Simulating space for JWST’s four infrared instruments

Building a space telescope is no mean feat. Conditions here on Earth are drastically different from those experienced in orbit around our planet. How do we know that any telescope built in our controlled laboratories can withstand the harsh environment of space?

Luckily, we can recreate space-like conditions using simulators such as this thermal–vacuum chamber at NASA’s Goddard Space Flight Center in Maryland, USA. In this image, the chamber is not in action, as shown by the presence of a photographer wielding a torch on the sidelines. When switched on, multiple pumps suck all the air out to create a space-like vacuum, and the temperature can drop to a toe-curlingly low –253°C.

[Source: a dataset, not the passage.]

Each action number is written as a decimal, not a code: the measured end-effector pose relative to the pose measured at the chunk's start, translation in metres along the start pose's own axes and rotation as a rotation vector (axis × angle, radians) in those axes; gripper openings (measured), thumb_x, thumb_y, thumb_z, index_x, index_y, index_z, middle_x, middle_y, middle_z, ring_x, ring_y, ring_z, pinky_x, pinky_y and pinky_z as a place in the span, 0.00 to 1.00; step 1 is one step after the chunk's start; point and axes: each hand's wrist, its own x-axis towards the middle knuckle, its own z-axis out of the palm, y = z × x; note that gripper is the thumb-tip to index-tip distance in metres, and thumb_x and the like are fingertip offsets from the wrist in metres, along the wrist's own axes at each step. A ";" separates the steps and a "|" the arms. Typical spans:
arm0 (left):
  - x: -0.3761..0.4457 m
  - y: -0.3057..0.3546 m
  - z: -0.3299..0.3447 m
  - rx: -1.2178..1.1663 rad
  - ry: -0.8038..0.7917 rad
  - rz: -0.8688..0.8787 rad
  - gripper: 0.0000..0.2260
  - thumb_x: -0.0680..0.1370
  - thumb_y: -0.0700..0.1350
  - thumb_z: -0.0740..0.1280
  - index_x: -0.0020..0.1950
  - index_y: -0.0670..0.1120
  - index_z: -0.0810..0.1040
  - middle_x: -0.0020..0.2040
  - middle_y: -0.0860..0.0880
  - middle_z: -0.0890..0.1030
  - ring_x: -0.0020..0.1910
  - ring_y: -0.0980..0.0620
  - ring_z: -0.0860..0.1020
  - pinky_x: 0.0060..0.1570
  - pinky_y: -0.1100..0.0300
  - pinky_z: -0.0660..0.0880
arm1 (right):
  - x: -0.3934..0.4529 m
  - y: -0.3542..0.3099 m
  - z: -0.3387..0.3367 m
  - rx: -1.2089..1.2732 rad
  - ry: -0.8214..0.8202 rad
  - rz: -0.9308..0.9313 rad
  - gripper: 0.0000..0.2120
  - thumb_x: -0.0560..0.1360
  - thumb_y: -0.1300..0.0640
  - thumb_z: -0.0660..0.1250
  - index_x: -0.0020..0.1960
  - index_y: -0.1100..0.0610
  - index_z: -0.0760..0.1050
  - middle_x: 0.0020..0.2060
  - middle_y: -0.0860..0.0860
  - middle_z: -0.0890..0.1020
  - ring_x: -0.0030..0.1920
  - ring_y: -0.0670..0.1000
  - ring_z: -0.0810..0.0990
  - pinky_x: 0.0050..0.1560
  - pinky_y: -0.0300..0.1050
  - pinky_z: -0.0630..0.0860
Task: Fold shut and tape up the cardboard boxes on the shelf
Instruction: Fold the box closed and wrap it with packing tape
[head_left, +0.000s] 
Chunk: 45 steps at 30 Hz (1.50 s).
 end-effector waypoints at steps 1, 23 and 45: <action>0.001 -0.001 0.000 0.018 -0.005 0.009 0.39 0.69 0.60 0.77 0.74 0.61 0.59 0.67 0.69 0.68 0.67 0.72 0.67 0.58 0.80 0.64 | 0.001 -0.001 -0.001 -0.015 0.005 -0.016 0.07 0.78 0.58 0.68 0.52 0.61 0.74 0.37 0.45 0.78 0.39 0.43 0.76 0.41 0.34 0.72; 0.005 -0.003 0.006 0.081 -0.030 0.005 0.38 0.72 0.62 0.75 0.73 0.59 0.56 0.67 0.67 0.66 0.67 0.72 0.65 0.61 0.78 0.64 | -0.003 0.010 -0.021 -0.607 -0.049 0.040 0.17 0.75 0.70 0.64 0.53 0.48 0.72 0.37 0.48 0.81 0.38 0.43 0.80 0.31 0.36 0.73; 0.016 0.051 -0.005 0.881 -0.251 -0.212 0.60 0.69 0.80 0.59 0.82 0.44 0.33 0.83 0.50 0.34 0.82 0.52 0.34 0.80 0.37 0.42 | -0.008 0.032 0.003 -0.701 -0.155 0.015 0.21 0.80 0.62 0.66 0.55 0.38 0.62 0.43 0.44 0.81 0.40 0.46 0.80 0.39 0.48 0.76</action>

However, the real star of this image is the futuristic gold-coloured frame and its contents. This frame holds the Integrated Science Instrument Module, a structure containing the science instruments for 2018’s James Webb Space Telescope, or JWST, successor to the Hubble Space Telescope.

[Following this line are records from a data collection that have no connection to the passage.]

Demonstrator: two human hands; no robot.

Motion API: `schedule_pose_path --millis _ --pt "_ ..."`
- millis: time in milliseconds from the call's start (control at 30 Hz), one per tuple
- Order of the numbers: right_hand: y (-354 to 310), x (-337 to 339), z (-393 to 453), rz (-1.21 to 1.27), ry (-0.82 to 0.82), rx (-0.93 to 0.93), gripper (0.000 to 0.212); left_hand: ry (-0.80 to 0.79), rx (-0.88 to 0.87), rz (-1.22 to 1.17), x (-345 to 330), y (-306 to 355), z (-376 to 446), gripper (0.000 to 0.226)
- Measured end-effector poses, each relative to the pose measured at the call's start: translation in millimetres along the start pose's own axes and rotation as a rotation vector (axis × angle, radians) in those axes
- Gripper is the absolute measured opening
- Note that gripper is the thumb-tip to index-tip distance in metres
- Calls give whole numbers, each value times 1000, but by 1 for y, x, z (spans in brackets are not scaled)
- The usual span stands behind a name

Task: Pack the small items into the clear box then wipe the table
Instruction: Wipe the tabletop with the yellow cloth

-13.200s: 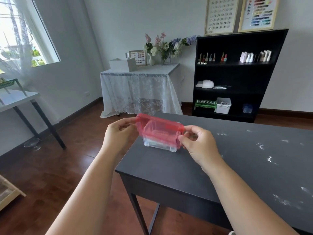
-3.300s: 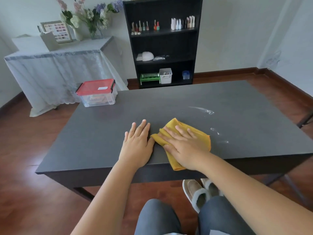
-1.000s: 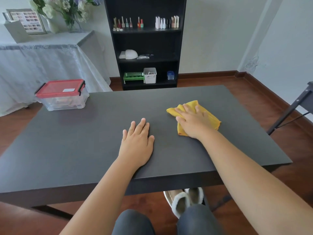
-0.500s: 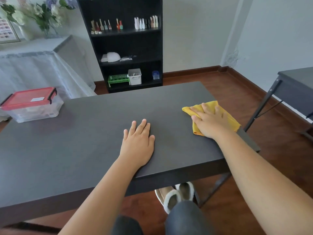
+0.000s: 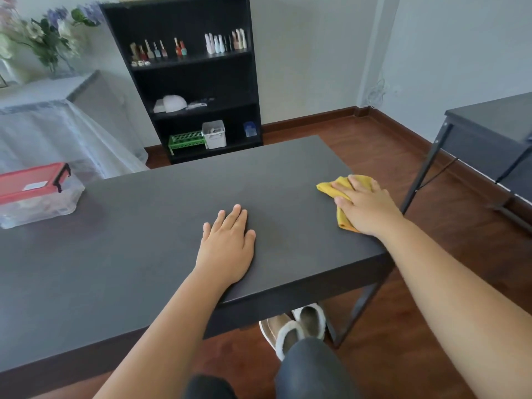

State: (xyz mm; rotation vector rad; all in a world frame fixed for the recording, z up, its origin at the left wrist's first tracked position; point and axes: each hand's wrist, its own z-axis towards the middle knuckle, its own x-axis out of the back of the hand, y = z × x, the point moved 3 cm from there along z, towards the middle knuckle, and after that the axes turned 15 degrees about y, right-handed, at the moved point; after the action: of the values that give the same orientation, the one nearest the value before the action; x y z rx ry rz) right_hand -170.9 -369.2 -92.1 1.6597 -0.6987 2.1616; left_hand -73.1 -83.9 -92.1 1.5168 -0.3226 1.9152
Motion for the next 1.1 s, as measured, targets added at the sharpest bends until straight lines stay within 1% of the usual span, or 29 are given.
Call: schedule_pose_path --millis 67,133,200,267,333,367,400,467,533,600,667,733,800,867,933,967,1033,1100 --pt "-32 -7 18 -10 -18 -16 51 -4 4 1 0 0 1 56" --pt "-75 -14 26 28 -54 34 52 -9 7 -7 0 0 5 56" --pt "-113 -20 20 58 -84 155 51 -22 12 -17 -1 -2 11 56" --pt "-129 -25 5 91 -104 300 49 -33 13 -22 0 -8 18 57" --pt "-113 -24 -2 147 -100 403 47 -40 17 -14 1 -19 25 57" --pt "-98 -21 1 162 -93 418 46 -44 22 -7 2 -25 28 57" --pt "-81 -18 9 154 -81 395 45 -49 26 -4 2 -30 32 58" --pt "-52 -15 35 90 -58 260 46 -53 29 -10 2 -36 35 59" --pt "-45 -16 63 17 -42 121 47 -45 25 -14 1 -39 36 60" --pt "-59 -20 84 -12 -35 14 49 -34 18 -15 -1 -39 38 60" --pt "-85 -25 97 0 -44 -38 51 -34 17 -21 -2 -40 41 60" --pt "-122 -28 99 29 -68 26 52 -36 24 -30 -3 -41 45 60" --pt "-155 -35 87 59 -100 160 51 -34 37 -36 -3 -43 49 60" --pt "-168 -41 64 95 -127 309 49 -24 47 -41 -4 -46 53 60" --pt "-152 -41 51 153 -119 408 48 -21 52 -41 -6 -49 55 60" --pt "-137 -38 51 171 -107 419 48 -18 54 -41 -7 -50 56 60" --pt "-102 -32 68 108 -70 411 47 -12 53 -43 -8 -50 56 60" --pt "-75 -29 96 2 -19 340 48 -4 50 -45 -8 -50 55 60"
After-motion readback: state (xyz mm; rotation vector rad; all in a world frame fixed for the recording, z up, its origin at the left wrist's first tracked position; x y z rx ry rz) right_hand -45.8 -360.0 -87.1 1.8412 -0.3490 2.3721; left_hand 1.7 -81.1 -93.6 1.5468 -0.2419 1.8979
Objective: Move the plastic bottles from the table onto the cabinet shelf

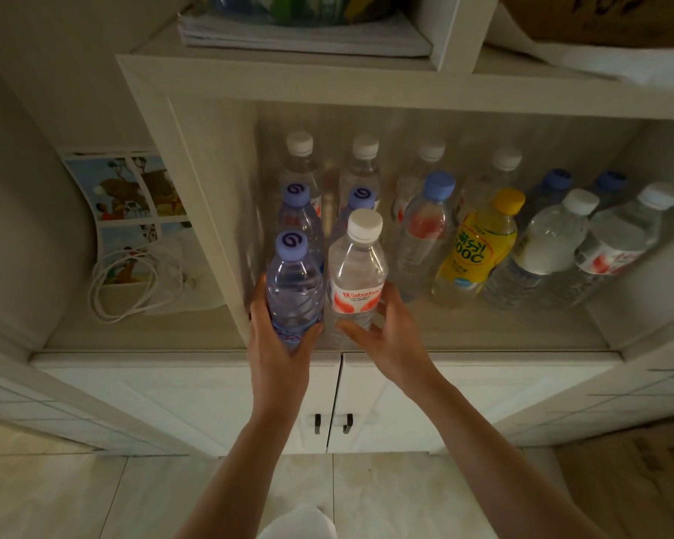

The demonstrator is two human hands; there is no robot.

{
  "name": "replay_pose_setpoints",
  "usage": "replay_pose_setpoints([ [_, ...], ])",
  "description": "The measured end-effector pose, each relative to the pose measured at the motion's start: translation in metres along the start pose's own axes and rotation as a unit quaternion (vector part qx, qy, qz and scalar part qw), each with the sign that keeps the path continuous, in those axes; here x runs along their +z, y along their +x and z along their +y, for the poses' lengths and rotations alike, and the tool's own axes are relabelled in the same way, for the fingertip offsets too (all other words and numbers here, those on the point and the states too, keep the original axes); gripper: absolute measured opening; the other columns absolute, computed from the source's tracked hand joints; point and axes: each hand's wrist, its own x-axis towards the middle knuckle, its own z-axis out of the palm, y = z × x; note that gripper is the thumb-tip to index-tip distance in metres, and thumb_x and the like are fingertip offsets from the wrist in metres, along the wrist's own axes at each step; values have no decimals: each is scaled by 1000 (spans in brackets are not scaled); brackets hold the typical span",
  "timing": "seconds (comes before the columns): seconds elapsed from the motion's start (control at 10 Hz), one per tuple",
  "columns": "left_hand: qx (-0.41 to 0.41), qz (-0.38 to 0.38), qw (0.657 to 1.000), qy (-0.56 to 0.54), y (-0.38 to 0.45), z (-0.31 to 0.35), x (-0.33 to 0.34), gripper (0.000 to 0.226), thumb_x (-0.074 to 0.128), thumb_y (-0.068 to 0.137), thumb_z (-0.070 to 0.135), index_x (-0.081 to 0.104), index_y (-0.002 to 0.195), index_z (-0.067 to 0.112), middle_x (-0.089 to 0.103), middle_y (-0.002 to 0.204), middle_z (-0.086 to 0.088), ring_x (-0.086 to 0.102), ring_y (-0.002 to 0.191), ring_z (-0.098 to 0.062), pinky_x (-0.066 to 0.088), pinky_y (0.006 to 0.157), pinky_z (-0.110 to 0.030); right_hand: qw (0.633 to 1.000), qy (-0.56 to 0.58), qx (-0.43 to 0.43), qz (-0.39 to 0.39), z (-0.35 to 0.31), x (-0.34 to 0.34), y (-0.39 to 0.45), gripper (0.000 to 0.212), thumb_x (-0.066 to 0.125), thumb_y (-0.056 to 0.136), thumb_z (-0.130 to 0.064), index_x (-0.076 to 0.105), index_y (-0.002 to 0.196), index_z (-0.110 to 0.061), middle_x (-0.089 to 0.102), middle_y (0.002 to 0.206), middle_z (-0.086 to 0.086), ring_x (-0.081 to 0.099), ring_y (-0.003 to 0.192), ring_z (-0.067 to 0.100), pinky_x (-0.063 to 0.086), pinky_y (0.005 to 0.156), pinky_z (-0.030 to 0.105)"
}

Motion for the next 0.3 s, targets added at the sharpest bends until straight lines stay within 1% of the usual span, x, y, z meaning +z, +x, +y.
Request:
replay_pose_setpoints([
  [0.1,-4,17,1000,13,-2,-2,2,82,79,79,19,30,145,19,48,143,3,50,129,-12,54,97,-41,1000,17,15,6,1,1,-1,64,78,77,-28,41,129,-28,60,126,-6,58,115,6,52,96,31],
  [0.2,-7,31,999,35,-5,-4,6,79,78,79,21,33,144,18,50,140,2,53,126,-14,54,95,-41,999,24,23,8,1,2,-2,67,78,76,-30,42,132,-24,58,127,-9,56,114,2,52,97,32],
  [0.3,-8,33,998,56,-14,-10,4,76,76,82,19,32,144,19,52,139,-3,56,123,-19,54,95,-44,999,20,21,19,6,2,-9,71,75,74,-44,41,133,-26,55,132,-10,52,121,5,50,100,33],
])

Along with the frame, this module weighs about as much as an elephant and houses four instruments to observe in the infrared, a part of the spectrum that is key for exploring the origins of the Universe and the properties of very distant cosmic objects.

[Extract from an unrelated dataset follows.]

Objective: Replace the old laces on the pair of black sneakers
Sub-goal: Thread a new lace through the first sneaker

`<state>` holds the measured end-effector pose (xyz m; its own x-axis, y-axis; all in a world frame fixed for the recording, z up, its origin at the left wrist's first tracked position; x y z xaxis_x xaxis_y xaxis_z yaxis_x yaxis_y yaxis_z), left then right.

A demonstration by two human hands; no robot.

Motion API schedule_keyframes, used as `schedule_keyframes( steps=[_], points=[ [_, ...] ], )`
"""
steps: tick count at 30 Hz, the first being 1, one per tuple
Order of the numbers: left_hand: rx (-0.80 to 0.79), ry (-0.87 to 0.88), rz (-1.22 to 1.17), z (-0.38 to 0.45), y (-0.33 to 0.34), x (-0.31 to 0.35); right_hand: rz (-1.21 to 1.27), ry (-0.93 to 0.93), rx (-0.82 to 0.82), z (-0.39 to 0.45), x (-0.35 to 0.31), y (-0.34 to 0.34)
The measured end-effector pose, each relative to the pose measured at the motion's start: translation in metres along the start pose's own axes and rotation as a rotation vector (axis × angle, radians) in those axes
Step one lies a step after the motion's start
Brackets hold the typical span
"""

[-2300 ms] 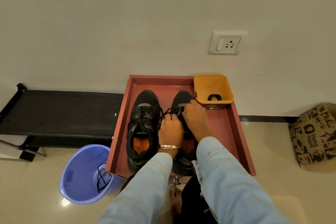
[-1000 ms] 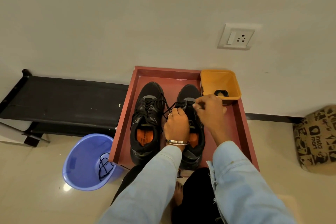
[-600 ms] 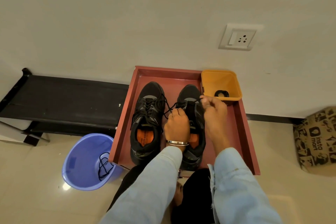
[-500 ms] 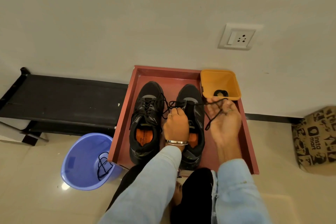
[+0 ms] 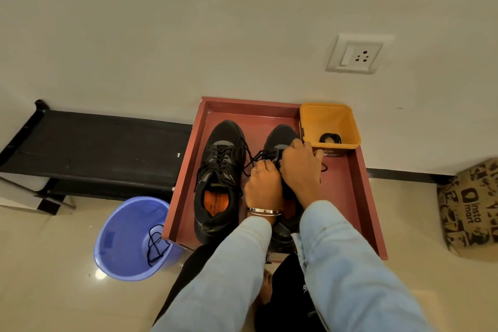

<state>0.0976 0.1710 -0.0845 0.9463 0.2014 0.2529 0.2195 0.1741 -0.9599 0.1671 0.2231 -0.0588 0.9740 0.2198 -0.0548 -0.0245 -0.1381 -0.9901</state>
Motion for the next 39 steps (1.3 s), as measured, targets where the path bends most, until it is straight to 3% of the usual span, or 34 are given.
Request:
schedule_keyframes(
  steps=[2,3,7,10,13,15,16,19,22,24,26,29,34,39],
  points=[
    [0.015,0.004,0.006,0.000,-0.001,0.000,0.201,0.036,0.066,-0.003,0.010,-0.003],
    [0.019,0.002,0.015,0.001,0.000,0.000,0.415,0.074,0.101,-0.007,0.020,-0.005],
    [0.023,-0.011,0.023,0.002,0.002,-0.001,1.556,0.334,0.217,-0.041,0.061,0.001],
    [0.003,-0.015,0.011,0.000,0.004,-0.001,2.079,0.263,0.213,-0.052,0.056,0.003],
    [-0.008,-0.022,0.010,0.000,0.004,-0.001,2.440,0.171,0.287,-0.047,0.062,0.007],
    [-0.015,-0.023,0.013,0.001,0.004,-0.001,2.413,0.180,0.365,-0.042,0.071,0.010],
    [-0.017,-0.022,0.013,0.001,0.004,-0.002,2.272,0.188,0.393,-0.040,0.075,0.009],
    [-0.019,-0.014,0.013,0.001,0.003,-0.001,1.453,0.161,0.377,-0.029,0.075,-0.007],
    [-0.013,-0.015,0.007,0.002,0.001,-0.001,0.724,0.001,0.165,-0.006,0.043,-0.005],
    [-0.013,-0.013,-0.001,0.002,0.000,-0.001,0.384,-0.033,0.041,0.004,0.026,0.008],
    [-0.016,-0.007,-0.001,0.001,0.001,0.000,0.206,-0.030,0.020,0.005,0.018,0.012],
    [-0.017,0.003,0.010,0.002,0.002,0.000,0.238,-0.024,0.092,0.002,0.017,0.008],
    [-0.014,0.014,0.015,0.002,0.002,0.002,0.516,0.118,0.145,-0.009,0.035,0.006],
    [-0.073,-0.016,0.001,0.003,0.005,-0.004,1.088,0.368,0.216,-0.033,0.085,0.025]
  ],
)
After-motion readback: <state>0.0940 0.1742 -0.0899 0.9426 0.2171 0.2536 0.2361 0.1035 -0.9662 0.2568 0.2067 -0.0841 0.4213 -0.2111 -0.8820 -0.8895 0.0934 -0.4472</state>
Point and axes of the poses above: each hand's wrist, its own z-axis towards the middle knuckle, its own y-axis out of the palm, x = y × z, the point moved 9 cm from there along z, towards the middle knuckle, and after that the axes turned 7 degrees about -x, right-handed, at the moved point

This capability is the reason for the chamber’s extremely low temperature: infrared light is emitted by warm objects. To avoid infrared emissions from the telescope itself interfering with JWST’s observations, the entire telescope must be cooled to very low temperatures.

In space, JWST will make use of a giant sunshield to keep it completely in the shadows. This will keep the telescope at –233°C.

The JWST team hit a milestone last summer as all four science instruments passed their cryogenic testing in this chamber. The three near-infrared units were cooled to around –233°C, while the mid-infrared instrument reached an even lower –266°C, for a total of 116 days. For more information, read here.

After these tests, one of the units – the Near InfraRed Spectrograph – was removed and fitted with new detectors and ‘microshutters’, a new technology to study hundreds of celestial objects simultaneously using minuscule windows the width of a human hair. When this upgraded instrument is returned, the entire module will continue with further environmental tests to reproduce the conditions endured during launch and in space. For more information, read here.

JWST is a joint project of NASA, ESA and the Canadian Space Agency.